- DATA IN THIS EXERCISE:
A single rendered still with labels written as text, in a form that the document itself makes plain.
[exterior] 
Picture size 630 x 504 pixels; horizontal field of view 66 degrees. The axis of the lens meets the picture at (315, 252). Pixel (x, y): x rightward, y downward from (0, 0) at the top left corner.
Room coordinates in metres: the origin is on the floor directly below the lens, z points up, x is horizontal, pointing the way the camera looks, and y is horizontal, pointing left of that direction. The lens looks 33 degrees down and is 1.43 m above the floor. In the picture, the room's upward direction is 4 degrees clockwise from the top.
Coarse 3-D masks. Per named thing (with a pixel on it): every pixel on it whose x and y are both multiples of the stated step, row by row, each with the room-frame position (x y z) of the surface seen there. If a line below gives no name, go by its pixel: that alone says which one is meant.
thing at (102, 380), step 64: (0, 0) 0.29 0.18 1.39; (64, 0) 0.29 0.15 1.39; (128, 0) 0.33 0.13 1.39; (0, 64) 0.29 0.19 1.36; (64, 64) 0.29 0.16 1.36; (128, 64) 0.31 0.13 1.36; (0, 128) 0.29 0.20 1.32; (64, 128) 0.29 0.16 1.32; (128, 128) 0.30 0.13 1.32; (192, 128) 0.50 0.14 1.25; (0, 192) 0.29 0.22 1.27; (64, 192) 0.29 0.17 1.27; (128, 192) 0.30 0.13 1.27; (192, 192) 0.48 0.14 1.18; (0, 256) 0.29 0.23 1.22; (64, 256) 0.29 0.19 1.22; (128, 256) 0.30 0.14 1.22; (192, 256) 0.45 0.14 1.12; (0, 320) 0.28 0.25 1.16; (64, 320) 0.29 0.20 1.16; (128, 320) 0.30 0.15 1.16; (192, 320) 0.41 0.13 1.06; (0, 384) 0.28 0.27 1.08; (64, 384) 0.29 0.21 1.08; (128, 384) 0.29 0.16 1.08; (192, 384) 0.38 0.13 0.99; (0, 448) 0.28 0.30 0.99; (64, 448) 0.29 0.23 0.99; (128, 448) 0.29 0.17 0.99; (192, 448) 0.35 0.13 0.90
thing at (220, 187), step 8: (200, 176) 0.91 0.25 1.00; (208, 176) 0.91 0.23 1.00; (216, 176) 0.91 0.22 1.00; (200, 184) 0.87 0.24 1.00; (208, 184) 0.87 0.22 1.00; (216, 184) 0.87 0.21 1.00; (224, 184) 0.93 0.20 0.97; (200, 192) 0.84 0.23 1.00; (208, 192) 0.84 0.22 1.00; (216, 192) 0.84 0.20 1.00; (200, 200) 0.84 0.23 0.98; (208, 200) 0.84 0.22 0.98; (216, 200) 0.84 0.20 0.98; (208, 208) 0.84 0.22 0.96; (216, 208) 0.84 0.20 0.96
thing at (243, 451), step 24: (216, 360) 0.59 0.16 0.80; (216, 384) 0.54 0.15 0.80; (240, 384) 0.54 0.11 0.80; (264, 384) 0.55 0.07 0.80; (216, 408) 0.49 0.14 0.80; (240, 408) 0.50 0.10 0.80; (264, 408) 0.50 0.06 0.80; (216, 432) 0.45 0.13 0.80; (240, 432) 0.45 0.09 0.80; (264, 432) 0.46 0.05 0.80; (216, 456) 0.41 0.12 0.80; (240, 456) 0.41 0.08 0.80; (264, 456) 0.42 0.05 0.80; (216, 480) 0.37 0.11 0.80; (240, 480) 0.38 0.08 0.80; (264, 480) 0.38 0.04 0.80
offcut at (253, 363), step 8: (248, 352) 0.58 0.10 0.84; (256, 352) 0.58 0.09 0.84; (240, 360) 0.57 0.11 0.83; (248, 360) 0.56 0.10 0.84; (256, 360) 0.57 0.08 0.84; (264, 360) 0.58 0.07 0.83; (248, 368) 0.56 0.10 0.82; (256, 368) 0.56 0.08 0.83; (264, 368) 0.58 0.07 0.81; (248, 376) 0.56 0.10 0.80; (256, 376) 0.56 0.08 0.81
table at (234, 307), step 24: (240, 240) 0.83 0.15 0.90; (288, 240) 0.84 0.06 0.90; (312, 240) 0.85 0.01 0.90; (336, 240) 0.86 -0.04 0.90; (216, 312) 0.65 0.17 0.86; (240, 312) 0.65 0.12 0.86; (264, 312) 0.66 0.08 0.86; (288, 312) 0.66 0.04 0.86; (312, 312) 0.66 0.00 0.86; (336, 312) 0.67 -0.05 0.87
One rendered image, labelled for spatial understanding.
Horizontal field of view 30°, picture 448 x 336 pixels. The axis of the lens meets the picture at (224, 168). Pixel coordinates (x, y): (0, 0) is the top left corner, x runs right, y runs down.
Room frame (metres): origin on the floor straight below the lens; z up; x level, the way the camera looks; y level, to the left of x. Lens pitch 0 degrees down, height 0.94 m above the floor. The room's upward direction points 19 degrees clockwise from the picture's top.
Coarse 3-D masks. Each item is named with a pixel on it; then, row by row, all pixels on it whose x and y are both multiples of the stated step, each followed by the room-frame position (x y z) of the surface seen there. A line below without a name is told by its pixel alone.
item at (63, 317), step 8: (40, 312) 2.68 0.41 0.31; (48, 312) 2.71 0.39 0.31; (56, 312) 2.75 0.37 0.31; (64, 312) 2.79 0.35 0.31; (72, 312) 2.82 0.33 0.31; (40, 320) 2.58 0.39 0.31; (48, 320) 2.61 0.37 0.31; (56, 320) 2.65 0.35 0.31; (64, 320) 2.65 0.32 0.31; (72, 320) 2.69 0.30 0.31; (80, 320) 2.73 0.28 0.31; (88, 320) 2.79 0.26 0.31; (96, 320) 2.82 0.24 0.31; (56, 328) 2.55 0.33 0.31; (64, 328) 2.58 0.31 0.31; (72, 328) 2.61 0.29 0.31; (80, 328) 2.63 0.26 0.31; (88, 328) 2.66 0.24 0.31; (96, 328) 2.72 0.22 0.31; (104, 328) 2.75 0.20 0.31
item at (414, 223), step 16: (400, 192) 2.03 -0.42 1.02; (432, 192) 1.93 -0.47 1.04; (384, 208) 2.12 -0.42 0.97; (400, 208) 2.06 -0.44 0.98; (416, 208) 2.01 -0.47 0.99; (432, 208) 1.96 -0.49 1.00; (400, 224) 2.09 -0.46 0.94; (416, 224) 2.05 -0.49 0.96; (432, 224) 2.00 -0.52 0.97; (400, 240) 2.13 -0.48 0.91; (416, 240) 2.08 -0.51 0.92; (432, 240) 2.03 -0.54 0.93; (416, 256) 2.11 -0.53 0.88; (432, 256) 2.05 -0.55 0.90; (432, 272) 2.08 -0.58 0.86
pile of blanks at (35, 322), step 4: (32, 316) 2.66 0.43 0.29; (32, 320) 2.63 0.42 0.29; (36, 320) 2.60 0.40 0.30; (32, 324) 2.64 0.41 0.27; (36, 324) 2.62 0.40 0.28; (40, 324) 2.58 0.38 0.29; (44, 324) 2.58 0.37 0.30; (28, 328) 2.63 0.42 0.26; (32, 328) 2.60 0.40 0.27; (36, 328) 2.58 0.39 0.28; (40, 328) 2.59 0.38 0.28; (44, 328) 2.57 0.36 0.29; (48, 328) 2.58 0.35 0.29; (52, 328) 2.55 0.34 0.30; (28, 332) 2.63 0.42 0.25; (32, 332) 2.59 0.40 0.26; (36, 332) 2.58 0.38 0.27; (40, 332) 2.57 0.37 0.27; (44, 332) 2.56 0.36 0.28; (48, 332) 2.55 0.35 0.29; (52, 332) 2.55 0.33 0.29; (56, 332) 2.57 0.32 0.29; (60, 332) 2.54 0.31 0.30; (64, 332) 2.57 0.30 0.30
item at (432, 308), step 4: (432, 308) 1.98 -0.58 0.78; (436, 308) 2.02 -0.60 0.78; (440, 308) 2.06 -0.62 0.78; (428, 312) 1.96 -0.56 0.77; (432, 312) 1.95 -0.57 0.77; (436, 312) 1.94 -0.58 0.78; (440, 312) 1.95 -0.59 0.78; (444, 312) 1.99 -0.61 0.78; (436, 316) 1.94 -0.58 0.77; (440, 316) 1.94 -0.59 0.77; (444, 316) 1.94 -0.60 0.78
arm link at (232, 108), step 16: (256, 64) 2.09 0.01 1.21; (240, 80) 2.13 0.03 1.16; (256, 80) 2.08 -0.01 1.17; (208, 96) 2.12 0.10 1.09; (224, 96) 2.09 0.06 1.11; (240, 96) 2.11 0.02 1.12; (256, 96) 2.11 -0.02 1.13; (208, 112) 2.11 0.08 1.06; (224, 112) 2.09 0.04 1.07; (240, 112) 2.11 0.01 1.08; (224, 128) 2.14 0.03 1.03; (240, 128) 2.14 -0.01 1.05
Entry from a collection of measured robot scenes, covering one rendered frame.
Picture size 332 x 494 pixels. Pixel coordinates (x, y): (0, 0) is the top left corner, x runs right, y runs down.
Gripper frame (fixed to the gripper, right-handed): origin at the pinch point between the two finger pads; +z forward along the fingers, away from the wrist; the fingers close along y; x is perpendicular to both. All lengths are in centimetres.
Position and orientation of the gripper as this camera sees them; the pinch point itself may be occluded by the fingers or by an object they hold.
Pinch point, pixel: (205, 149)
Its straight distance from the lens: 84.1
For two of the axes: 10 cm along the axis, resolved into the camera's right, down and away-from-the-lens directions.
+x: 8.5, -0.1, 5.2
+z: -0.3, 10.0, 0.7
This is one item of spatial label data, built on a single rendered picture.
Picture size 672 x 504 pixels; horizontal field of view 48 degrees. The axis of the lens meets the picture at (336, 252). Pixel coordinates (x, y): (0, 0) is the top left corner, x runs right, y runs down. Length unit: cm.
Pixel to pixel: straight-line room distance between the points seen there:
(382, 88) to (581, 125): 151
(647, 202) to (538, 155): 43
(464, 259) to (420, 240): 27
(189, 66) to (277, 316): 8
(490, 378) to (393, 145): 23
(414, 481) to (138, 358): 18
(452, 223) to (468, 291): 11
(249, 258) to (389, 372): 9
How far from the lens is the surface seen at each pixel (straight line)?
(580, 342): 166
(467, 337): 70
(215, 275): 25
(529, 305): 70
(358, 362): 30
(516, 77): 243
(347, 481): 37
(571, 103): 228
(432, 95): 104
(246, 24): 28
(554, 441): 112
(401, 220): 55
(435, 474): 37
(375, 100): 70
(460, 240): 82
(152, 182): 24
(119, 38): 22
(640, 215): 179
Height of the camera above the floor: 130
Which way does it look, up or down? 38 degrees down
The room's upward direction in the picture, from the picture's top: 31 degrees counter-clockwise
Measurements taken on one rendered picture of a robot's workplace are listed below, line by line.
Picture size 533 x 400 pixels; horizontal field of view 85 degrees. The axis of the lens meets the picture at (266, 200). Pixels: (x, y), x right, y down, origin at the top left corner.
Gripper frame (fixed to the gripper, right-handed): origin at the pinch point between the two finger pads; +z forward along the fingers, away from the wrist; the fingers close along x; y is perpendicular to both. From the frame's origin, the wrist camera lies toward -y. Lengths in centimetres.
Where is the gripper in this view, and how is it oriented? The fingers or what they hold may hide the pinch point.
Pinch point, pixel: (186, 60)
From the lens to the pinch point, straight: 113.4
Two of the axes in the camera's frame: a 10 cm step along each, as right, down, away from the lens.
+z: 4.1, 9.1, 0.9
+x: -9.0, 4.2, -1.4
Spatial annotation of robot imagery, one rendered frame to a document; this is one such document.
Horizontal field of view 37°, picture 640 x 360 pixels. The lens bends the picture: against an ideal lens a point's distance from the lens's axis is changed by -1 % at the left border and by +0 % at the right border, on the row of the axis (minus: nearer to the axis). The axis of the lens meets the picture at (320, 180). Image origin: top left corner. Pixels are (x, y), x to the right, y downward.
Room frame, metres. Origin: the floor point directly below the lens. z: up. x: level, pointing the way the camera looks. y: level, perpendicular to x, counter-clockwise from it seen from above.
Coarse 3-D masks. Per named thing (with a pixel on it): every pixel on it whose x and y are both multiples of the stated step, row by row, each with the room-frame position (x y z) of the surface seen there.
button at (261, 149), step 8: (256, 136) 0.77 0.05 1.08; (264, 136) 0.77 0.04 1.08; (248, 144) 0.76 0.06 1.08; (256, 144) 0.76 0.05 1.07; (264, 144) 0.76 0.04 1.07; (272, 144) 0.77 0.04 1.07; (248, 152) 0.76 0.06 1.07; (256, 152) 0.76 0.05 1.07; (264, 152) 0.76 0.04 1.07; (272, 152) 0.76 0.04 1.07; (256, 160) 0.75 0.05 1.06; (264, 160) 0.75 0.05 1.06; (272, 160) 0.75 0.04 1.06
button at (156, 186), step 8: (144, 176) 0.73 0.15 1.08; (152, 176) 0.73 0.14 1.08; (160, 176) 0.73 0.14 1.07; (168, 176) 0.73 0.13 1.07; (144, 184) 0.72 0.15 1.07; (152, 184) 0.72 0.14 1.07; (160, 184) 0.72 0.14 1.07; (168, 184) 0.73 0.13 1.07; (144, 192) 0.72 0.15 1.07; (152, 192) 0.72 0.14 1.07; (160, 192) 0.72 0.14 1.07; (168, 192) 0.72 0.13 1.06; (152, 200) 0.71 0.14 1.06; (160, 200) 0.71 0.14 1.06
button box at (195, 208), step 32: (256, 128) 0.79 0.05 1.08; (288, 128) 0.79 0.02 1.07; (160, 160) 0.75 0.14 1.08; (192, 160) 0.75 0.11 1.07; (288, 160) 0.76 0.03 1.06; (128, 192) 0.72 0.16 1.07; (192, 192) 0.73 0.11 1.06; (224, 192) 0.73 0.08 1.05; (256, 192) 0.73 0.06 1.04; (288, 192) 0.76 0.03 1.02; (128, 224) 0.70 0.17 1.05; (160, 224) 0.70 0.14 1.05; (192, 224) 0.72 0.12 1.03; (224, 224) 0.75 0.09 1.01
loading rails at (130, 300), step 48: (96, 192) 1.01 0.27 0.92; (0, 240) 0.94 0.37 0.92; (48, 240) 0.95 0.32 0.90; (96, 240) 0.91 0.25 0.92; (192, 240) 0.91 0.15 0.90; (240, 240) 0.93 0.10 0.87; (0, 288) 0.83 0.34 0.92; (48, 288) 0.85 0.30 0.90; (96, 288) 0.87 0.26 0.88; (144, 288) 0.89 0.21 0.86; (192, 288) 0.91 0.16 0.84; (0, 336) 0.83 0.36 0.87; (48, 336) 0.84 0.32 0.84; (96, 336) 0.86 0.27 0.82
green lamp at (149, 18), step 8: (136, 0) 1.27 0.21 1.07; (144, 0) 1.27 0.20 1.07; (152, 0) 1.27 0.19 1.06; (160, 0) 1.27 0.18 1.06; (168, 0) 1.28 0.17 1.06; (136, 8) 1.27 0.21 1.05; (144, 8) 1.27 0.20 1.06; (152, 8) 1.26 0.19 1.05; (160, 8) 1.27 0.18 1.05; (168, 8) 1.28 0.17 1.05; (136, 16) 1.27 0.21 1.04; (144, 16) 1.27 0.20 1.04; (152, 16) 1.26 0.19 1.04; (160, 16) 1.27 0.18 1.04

- INSTRUCTIONS FOR THE TASK: All that is wanted is a faithful reproduction of the line above with "Picture size 672", the line with "Measurements taken on", and every line in between.

- EXERCISE ANSWER:
Picture size 672 x 504 pixels; horizontal field of view 48 degrees. The axis of the lens meets the picture at (336, 252). Pixel coordinates (x, y): (0, 0) is the top left corner, x runs right, y runs down. Length unit: cm.
Pixel to pixel: straight-line room distance between the points seen there:
(382, 88) to (581, 125): 151
(647, 202) to (538, 155): 43
(464, 259) to (420, 240): 27
(189, 66) to (277, 316): 8
(490, 378) to (393, 145): 23
(414, 481) to (138, 358): 18
(452, 223) to (468, 291): 11
(249, 258) to (389, 372): 9
How far from the lens is the surface seen at each pixel (straight line)?
(580, 342): 166
(467, 337): 70
(215, 275): 25
(529, 305): 70
(358, 362): 30
(516, 77): 243
(347, 481): 37
(571, 103): 228
(432, 95): 104
(246, 24): 28
(554, 441): 112
(401, 220): 55
(435, 474): 37
(375, 100): 70
(460, 240): 82
(152, 182): 24
(119, 38): 22
(640, 215): 179
Height of the camera above the floor: 130
Which way does it look, up or down? 38 degrees down
The room's upward direction in the picture, from the picture's top: 31 degrees counter-clockwise
Measurements taken on one rendered picture of a robot's workplace are listed below, line by line.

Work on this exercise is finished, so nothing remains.